Weihe Rußlands an das Unbefleckte Herz Mariens am 25. März 1984 – ohne Nennung Rußlands?
Hesemann erzählt die Ereignisse um die angeblich gültige Weihe Rußlands am 25. März 1984:
„Am 8. Dezember 1983 schickte er [Johannes Paul II.] Briefe an alle Bischöfe der Welt, einschließlich jene der orthodoxen Kirchen, in denen er sie dazu einlud, mit ihm gemeinsam am Festtag Mariä Verkündigung, dem 25. März 1984, eine Weihe der Welt an das Unbefleckte Herz Mariens zu vollziehen. Zu diesem Zweck ließ er die Gnadenstatue eigens von Fatima nach Rom einfliegen, wo sie die Nacht in seiner Privatkapelle verbrachte. Am nächsten Morgen wurde sie vor dem Petersdom aufgestellt, wo Johannes Paul II. zum Abschluss eines zweistündigen Pontifikalhochamtes die Weiheformel sprach. Zeitgleich vollzogen Hunderte Bischöfe in aller Welt mit ihren Gemeinden denselben Ritus. Zudem war ein Vertrauter des Papstes, der slowakische Bischof Pavlo Hlinica [muß heißen: Pavol Hnilica, Anm.], als Tourist nach Moskau gereist. Auf einer Führung durch die Kreml-Kathedralen sonderte er sich ab, um die Weiheformel zu sprechen und mit einer mitgebrachten Ampulle voll Wein und Mini-Hostie das heilige Messopfer zu feiern. ‚Vom Atomkrieg, von unberechenbarer Selbstzerstörung, von jeder Art des Krieges, bewahre uns!‘; betete er gemeinsam mit dem Papst. ‚Ist Russland jetzt geweiht?‘, ließ Johannes Paul II. später über seinen Apostolischen Nuntius bei Schwester Lucia nachfragen. Sie bejahte. ‚Jetzt warten wir auf das Wunder‘, meinte der Nuntius. ‚Gott wird sein Wort halten‘, versprach sie.“
Abgesehen vom Offenkundigsten, nämlich, daß Johannes Paul II. beim Weiheakt Rußland nicht als alleiniges Objekt der Weihe nannte, ja überhaupt nicht nannte, somit auch nicht weihte, kann das klandestine Sprechen einer Weiheformel, so dramatisch die Umstände und so heroisch die Tapferkeit des slowakischen Jesuitenbischofs auch gewesen sein mögen, unmöglich dem ausdrücklichen Wunsch der Muttergottes nach einer Weihe durch den Papst im Verein mit dem Weltepiskopat entsprechen.
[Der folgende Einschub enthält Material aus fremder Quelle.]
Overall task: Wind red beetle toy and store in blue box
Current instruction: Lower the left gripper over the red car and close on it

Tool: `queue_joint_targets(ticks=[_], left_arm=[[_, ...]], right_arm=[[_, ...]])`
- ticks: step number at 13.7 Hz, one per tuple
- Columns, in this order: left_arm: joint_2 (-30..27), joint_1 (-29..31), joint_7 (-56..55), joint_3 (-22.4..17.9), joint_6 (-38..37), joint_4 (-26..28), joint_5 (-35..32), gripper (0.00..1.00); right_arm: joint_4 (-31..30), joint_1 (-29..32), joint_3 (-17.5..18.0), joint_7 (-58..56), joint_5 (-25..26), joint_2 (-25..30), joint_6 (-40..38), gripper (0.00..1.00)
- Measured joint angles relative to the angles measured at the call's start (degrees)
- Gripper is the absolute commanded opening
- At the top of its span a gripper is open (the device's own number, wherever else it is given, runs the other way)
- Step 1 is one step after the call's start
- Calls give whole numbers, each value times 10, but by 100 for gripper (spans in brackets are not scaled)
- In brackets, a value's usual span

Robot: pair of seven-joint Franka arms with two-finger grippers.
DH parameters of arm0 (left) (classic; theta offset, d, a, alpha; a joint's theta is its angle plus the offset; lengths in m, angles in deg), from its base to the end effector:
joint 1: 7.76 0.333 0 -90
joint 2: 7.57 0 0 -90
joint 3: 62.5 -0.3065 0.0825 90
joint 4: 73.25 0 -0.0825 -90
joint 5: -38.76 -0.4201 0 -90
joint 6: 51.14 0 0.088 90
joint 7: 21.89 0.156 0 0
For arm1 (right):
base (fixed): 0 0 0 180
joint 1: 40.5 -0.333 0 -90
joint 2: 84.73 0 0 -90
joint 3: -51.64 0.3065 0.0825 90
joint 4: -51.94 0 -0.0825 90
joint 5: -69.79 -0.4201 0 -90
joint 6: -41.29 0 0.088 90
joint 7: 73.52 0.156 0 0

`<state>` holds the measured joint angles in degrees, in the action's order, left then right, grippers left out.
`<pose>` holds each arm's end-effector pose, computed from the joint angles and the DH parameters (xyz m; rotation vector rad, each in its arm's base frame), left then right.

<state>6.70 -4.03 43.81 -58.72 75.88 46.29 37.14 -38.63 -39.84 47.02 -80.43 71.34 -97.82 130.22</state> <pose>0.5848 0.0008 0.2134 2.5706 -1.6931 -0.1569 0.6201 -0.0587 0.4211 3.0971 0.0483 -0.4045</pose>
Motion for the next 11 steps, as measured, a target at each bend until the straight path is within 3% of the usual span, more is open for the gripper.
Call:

Im Zusammenhang mit Fatima sind wir nun schon seit Jahrzehnten mit Verrenkungen, Ausflüchten und Sophistereien seitens der kirchlichen Autoritäten konfrontiert. Sr. Lucia dos Santos hätte das bestimmt nicht gutgeheißen.
Mögliche begrenzte segensreiche Wirkungen des Weiheaktes
Hesemann stellt zwischen dem Akt der Weltweihe am 25. März 1984 und den Ereignissen des Folgejahres einen kausalen Zusammenhang her:
„Nicht einmal ein Jahr nach der Weltweihe, am 11. März 1985, wurde Michail Gorbatschow neuer Generalsekretär der Kommunistischen Partei der Sowjetunion. Er kündigte an, dass fortan ein neuer Wind in Russland herrschte: Von Glasnost, einer neuen Offenheit, und Perestroika, ‚Umgestaltung‘, war jetzt die Rede. Stattdessen setzte eine in der Geschichte einzigartige Rechristianisierung des orthodoxen Landes ein. Hätte die Weltweihe nicht stattgefunden, so erklärte Sr. Lucia später, wäre 1985 ein globaler Atomkrieg ausgebrochen.“
Es mag durchaus sein, daß der Weiheakt von Johannes Paul II. segensreiche Wirkungen entfaltete. Auf diese Einschätzung stößt man auch in vatikankritischen Publikationen. Die von Hesemann vorgebrachte Geschichte mit der Explosion der sowjetischen Raketen in Seweromorsk bei Murmansk ausgerechnet am 13. Mai 1984 wird übrigens auch von den Patres Huber und Mura erwähnt. Diese Katastrophe verhinderte nach Hesemann einen sowjetischen Atomschlag und zwang die Sowjetführung zu Verhandlungen. Das ist gut möglich. Verhandlungen sind besser als ein Atomkrieg.
Aber die Verheißung Fatimas gemäß der Botschaft vom 13. Juli 1917 ist die Bekehrung Rußlands.
„Orthodoxe Rechristianisierung“ – allenfalls durch Michail Gorbatschow?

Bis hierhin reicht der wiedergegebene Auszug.